Items listed in a dataset:
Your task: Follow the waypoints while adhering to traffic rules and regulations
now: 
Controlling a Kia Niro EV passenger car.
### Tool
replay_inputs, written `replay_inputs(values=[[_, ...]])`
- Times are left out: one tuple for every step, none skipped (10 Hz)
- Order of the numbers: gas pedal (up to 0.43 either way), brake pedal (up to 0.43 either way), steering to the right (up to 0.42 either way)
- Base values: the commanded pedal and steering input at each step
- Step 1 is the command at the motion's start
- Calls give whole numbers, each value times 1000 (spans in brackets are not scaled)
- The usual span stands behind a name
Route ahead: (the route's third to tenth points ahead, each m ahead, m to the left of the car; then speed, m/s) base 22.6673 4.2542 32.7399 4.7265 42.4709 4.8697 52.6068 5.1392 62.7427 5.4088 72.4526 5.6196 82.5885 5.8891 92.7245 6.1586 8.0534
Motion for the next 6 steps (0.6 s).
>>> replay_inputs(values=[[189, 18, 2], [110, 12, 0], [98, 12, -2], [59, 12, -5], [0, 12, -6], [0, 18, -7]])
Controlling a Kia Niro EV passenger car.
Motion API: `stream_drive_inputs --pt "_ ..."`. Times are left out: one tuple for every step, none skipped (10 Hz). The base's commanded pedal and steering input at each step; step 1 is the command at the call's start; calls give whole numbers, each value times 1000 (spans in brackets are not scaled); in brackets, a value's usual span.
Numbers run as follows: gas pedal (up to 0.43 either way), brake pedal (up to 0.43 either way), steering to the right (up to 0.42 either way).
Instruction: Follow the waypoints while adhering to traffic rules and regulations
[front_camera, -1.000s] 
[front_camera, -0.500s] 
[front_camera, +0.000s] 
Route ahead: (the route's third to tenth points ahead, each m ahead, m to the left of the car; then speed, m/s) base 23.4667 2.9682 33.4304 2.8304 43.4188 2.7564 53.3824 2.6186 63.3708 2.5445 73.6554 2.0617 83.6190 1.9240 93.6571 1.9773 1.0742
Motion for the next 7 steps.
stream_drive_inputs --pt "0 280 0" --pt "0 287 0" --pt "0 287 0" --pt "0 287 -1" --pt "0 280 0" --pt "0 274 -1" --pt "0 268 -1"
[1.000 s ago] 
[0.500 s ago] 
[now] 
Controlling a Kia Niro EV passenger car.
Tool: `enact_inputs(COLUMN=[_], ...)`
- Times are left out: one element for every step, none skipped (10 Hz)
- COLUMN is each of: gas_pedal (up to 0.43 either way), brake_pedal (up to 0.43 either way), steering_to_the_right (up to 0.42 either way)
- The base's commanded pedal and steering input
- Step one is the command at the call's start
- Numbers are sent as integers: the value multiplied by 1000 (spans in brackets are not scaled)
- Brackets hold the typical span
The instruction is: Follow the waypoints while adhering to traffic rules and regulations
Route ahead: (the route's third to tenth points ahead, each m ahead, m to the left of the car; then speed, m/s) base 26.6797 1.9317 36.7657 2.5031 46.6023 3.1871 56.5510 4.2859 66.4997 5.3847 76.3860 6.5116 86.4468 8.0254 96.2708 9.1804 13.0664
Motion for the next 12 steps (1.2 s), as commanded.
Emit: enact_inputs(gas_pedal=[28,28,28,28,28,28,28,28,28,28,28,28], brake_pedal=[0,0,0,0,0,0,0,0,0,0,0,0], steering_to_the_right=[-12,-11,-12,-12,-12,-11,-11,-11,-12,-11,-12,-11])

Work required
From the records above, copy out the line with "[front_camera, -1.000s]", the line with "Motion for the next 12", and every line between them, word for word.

Exercise response
[front_camera, -1.000s] 
[front_camera, -0.500s] 
[front_camera, +0.000s] 
Route ahead: (the route's third to tenth points ahead, each m ahead, m to the left of the car; then speed, m/s) base 23.4667 2.9682 33.4304 2.8304 43.4188 2.7564 53.3824 2.6186 63.3708 2.5445 73.6554 2.0617 83.6190 1.9240 93.6571 1.9773 1.0742
Motion for the next 7 steps.
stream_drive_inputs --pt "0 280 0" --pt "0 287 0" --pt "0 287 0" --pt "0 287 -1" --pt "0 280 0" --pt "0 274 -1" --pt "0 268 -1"
[1.000 s ago] 
[0.500 s ago] 
[now] 
Controlling a Kia Niro EV passenger car.
Tool: `enact_inputs(COLUMN=[_], ...)`
- Times are left out: one element for every step, none skipped (10 Hz)
- COLUMN is each of: gas_pedal (up to 0.43 either way), brake_pedal (up to 0.43 either way), steering_to_the_right (up to 0.42 either way)
- The base's commanded pedal and steering input
- Step one is the command at the call's start
- Numbers are sent as integers: the value multiplied by 1000 (spans in brackets are not scaled)
- Brackets hold the typical span
The instruction is: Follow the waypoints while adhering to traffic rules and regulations
Route ahead: (the route's third to tenth points ahead, each m ahead, m to the left of the car; then speed, m/s) base 26.6797 1.9317 36.7657 2.5031 46.6023 3.1871 56.5510 4.2859 66.4997 5.3847 76.3860 6.5116 86.4468 8.0254 96.2708 9.1804 13.0664
Motion for the next 12 steps (1.2 s), as commanded.

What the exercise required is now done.